▶ [BRIEF]:
Retype the line with "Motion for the" in it, then each line after it to the end of the data, word for word.

▶ [SUPPLIED INFORMATION]:
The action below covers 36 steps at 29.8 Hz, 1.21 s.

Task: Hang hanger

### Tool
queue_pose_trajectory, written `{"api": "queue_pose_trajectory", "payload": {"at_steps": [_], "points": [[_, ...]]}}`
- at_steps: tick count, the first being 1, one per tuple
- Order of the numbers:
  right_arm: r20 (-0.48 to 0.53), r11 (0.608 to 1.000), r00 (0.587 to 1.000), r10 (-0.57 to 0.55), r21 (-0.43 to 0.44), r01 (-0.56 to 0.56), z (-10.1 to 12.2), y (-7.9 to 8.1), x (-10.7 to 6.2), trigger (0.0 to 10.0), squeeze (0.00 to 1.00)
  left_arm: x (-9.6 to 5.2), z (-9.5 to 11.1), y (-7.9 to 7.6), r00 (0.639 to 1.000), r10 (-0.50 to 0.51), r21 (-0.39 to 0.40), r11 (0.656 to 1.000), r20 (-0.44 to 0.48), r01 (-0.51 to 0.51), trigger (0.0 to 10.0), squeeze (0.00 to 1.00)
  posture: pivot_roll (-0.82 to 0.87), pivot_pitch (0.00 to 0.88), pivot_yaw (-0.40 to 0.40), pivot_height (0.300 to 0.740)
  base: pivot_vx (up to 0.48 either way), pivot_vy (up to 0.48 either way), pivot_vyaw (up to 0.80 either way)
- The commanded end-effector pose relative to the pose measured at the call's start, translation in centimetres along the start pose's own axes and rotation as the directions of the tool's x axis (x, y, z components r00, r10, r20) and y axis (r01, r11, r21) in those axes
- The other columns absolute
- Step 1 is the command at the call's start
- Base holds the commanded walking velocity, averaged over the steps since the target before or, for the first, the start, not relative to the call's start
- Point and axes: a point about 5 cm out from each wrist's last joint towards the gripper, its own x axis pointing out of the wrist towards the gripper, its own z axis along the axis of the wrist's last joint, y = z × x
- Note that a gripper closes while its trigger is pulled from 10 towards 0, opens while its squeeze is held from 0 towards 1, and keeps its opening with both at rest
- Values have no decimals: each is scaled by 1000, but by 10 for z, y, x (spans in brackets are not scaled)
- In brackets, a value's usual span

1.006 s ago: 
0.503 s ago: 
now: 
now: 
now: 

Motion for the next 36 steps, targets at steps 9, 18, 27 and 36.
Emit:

▶ [TASK RESULT]:
Motion for the next 36 steps, targets at steps 9, 18, 27 and 36.
Emit:

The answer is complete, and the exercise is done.